Bundesregierung reagiert zurückhaltend auf Ultimatum aus Teheran
Die Bundesregierung hat zurückhaltend auf ein Ultimatum aus Teheran reagiert, wonach die EU dem Iran binnen 60 Tagen Garantien für den Erhalt des Atomabkommens geben soll. Es werde darüber zu reden sein, "ob wir mit solchen Terminangaben und mit solchen Fristen wirklich weiterkommen", sagte Außenstaatsminister Michael Roth (SPD) aktuell in Brüssel. Irans Außenminister Mohammed Dschawad Sarif bekräftige indes bei einem Besuch in Moskau die Forderung nach "Zusicherungen" durch die verbleibenden Vertragspartner.
Teheran hatte den Europäern "zwischen 45 und 60 Tage Zeit" für Garantien gegeben, "um die iranischen Interessen zu wahren und die durch den US-Ausstieg verursachten Schäden zu kompensieren". Dies bezieht sich offenbar auf die gleichzeitig von US-Donald Trump verkündete Wiedereinführung von Wirtschaftssanktionen gegen Iran.

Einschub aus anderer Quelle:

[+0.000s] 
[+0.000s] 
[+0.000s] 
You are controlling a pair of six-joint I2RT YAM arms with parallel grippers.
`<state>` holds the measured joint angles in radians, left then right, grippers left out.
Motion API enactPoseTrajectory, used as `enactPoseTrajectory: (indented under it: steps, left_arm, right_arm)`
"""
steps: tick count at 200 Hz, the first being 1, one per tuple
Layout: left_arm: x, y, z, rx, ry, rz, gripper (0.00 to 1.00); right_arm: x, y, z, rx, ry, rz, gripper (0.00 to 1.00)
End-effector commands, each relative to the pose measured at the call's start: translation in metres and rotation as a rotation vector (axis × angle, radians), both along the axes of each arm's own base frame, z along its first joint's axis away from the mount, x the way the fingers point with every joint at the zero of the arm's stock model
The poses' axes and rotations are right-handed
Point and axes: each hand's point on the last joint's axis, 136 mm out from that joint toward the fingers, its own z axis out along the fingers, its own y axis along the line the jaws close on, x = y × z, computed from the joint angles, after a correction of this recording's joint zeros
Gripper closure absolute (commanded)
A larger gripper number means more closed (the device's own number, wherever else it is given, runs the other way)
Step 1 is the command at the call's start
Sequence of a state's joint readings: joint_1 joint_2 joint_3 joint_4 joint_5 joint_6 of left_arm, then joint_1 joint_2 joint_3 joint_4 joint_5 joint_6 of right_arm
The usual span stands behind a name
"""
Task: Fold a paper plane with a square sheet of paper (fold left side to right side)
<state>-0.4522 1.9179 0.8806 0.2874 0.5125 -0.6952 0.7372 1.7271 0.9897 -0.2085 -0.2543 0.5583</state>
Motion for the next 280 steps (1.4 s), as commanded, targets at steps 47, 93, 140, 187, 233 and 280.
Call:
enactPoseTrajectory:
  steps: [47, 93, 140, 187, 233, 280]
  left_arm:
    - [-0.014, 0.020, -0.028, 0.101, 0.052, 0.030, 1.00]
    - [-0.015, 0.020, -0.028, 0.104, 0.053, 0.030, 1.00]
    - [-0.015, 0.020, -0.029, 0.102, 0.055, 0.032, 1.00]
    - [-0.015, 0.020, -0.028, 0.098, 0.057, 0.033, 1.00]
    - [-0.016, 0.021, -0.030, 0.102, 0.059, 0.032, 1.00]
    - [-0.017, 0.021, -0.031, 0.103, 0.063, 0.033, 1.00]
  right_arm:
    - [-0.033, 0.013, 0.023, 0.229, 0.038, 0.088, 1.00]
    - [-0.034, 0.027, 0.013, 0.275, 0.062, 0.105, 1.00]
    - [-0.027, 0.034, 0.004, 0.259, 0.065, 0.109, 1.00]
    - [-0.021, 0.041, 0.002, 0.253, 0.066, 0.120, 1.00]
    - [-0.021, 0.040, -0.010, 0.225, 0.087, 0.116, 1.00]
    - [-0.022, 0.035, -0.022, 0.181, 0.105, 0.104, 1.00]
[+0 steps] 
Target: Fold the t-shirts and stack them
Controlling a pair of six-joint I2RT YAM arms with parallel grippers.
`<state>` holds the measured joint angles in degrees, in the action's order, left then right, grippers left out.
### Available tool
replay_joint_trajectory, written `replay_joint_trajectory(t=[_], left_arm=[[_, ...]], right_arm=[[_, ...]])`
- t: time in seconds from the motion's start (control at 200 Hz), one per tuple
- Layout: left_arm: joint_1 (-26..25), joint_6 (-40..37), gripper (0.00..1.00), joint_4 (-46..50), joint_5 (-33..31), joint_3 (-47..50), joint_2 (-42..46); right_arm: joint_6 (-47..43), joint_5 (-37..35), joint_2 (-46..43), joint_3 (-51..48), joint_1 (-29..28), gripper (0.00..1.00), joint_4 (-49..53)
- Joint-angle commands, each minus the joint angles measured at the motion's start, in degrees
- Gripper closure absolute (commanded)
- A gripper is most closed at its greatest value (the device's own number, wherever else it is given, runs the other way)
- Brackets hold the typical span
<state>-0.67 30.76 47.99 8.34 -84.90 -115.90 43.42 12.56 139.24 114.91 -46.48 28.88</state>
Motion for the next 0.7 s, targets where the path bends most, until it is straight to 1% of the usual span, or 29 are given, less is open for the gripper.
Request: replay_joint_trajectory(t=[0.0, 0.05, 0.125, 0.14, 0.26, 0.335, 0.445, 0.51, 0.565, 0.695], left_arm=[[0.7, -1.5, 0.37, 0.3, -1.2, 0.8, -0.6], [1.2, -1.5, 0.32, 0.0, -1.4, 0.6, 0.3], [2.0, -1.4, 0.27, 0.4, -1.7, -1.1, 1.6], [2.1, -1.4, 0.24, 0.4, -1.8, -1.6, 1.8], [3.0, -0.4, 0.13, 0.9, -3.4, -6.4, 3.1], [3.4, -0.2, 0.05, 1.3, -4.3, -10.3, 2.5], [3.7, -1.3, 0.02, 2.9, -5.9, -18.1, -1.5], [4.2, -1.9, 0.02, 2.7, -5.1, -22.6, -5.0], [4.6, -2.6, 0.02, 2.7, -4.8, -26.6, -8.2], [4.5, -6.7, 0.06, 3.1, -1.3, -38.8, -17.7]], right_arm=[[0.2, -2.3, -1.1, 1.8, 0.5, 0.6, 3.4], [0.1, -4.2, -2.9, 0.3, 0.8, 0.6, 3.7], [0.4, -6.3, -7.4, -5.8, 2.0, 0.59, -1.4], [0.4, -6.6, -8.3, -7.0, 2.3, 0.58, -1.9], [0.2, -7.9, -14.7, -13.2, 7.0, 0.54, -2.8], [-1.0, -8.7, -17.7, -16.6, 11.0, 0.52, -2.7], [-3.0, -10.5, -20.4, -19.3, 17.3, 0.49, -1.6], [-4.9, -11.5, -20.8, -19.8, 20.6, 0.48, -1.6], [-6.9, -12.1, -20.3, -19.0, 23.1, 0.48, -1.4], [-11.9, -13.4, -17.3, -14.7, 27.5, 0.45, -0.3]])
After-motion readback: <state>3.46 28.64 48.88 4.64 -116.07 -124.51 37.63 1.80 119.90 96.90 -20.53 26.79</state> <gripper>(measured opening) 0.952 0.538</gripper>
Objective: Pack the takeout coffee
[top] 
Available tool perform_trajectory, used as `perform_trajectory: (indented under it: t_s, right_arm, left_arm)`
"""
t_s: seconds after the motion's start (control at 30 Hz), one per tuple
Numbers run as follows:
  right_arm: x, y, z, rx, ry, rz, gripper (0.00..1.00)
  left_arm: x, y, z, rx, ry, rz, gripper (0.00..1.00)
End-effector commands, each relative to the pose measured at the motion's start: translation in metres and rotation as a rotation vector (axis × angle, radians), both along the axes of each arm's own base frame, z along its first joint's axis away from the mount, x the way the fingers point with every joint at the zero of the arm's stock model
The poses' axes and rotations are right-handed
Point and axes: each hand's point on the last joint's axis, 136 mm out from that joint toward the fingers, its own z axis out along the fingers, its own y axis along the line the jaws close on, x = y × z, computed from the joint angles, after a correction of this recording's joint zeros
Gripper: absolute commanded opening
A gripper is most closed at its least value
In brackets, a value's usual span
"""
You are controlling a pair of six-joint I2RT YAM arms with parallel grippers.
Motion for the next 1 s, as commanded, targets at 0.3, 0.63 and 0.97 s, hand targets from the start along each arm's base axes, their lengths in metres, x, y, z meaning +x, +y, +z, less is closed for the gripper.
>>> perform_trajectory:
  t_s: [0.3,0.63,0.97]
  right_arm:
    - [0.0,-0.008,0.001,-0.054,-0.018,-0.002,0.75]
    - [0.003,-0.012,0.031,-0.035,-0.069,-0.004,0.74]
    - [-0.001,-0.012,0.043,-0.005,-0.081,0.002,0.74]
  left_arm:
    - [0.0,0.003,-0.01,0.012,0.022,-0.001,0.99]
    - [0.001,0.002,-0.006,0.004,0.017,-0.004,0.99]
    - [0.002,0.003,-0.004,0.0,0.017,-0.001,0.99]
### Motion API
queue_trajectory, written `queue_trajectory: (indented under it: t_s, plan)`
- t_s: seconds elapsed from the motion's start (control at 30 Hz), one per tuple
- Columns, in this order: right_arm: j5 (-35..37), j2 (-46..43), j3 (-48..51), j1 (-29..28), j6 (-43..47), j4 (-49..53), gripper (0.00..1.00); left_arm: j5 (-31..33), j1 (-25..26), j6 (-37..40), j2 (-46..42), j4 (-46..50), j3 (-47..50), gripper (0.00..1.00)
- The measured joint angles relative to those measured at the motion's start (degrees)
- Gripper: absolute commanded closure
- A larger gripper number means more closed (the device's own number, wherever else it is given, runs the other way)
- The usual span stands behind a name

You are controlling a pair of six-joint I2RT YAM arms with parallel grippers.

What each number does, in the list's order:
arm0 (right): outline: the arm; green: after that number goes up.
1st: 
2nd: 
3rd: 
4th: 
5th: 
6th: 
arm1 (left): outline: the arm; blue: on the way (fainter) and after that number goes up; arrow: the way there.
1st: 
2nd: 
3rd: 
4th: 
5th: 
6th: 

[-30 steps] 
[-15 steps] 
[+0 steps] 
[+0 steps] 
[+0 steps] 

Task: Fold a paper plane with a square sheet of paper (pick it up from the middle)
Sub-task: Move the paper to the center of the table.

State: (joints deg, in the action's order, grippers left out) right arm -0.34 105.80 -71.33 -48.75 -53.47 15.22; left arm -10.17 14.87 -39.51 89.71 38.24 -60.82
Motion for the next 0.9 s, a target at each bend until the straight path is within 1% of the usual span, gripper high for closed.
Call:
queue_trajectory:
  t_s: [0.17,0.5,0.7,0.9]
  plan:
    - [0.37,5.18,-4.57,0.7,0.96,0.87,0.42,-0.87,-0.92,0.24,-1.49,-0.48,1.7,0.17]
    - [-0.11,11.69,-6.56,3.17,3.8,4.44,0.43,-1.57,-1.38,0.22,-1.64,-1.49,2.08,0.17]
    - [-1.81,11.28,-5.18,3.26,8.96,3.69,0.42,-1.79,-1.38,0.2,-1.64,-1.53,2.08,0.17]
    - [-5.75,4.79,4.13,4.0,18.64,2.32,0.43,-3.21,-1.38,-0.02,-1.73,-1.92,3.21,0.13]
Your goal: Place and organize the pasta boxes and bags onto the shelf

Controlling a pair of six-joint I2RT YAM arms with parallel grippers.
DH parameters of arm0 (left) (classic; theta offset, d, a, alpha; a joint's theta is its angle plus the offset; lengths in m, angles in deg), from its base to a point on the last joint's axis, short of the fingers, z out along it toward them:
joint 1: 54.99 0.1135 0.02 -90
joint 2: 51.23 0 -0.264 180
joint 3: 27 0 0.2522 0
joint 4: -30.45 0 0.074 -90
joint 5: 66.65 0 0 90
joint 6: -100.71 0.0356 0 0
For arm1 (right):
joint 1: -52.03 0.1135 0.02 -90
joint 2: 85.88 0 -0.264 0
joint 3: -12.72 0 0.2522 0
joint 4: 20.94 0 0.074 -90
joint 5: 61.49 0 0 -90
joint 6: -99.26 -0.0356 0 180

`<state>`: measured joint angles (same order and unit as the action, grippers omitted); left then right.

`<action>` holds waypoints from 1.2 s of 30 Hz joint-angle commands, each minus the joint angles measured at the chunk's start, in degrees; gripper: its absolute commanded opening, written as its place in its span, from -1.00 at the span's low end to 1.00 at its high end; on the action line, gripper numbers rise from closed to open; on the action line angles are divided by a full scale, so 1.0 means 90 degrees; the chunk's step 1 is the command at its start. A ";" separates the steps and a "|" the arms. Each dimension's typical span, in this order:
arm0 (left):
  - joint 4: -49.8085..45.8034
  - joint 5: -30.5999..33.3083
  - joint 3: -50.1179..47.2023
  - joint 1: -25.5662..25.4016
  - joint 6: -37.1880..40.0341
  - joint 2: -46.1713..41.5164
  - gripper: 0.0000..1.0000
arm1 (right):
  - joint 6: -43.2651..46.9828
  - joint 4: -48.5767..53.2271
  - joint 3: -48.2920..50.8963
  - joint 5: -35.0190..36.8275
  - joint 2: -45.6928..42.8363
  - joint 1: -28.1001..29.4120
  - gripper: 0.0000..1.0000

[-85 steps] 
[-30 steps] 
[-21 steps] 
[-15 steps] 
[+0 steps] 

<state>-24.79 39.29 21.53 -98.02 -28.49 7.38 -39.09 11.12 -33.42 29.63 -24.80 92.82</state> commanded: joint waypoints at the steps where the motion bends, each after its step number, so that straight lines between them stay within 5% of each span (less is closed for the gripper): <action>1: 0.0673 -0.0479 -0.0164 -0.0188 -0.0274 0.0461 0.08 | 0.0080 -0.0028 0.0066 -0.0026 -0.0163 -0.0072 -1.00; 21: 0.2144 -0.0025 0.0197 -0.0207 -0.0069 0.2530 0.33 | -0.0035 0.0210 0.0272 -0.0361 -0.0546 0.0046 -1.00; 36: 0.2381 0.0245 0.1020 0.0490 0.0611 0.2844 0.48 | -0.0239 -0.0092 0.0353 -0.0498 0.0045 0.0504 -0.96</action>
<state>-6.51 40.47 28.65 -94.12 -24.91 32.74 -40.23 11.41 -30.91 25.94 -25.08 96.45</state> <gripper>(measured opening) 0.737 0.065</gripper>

Staatsminister Roth signalisierte die Bereitschaft der Europäer, "stärker wirtschaftliche Verantwortung in Iran zu übernehmen", wenn sich Teheran weiter an das Abkommen halte, das über internationale Kontrollen den Bau von Atomwaffen durch Teheran verhindern soll. Er verwies aber gleichzeitig darauf, dass von den US-Sanktionen gegen Iran auch europäische Unternehmen getroffen werden könnten. Dies zeige, "wie schwierig die Gefechtslage ist", sagte Roth.
Eine Sprecherin des Auswärtigen Amtes sagte in Berlin, die Regierung habe die Äußerungen des Iran "wahrgenommen". Am Dienstag werde man "genau erfahren, ob und wieweit der Iran einen Zeithorizont in seiner Vorstellung" habe. Sie warnte davor, "mit konkreten Fristen im Moment zu hantieren".
FDP-Außenexperte Alexander Graf Lambsdorff sagte in einem TV-Interview, die vom Iran gesetzte Frist sei "schon ganz realistisch". Die verbliebenen Vertragspartner sollten "den Kern des Abkommens", die Inspektion der iranischen Nuklearanlagen, erhalten. Lambsdorff kritisierte, dass die Bundesregierung "kein Konzept" habe, wie man die deutsche Wirtschaft vor den Sanktionen aus Washington schützen könne.
Teherans Außenminister Sarif besucht derzeit als Teil einer diplomatischen Offensive des Iran alle verbliebenen Vertragspartner des Atomabkommens von 2015. Am Dienstag wird der iranische Außenminister in Brüssel zu einem Treffen mit den Außenministern der drei europäischen Unterzeichnerstaaten Deutschland, Frankreich und Großbritannien erwartet. Auch die EU-Außenbeauftragte Federica Mogherini nimmt teil. Am Sonntag hatte Sarif bereits seinen chinesischen Amtskollegen Wang Yi in Peking getroffen.
Ziel seiner derzeitigen Reise sei es, "Zusicherungen" zu erlangen, "dass die Interessen der iranischen Nation verteidigt werden", sagte Sarif in Moskau. Lawrow habe ihm versprochen, das Abkommen "zu verteidigen und einzuhalten". Russlands Außenminister erklärte, Moskau und Europa müssten "gemeinsam ihre rechtmäßigen Interessen" bezüglich des Atomabkommens verteidigen.
US-Präsident Donald Trump hatte am vergangenen Dienstag den Ausstieg seines Landes aus dem Atomabkommen verkündet, das die fünf UN-Vetomächte und Deutschland 2015 nach jahrelangen Verhandlungen mit dem Iran geschlossen hatten. Trump leitete zugleich die Rückkehr zu Sanktionen gegen den Iran ein.
Kanadas Premierminister Justin Trudeau erklärte nach Information von BERLINER TAGESZEITUNG, auch Kanada werde versuchen, die Vereinbarung zu retten. "Wir werden weiter mit allen unseren internationalen Verbündeten zusammenarbeiten und versuchen, sicherzustellen, dass das Abkommen weiter angewendet wird", sagte Trudeau.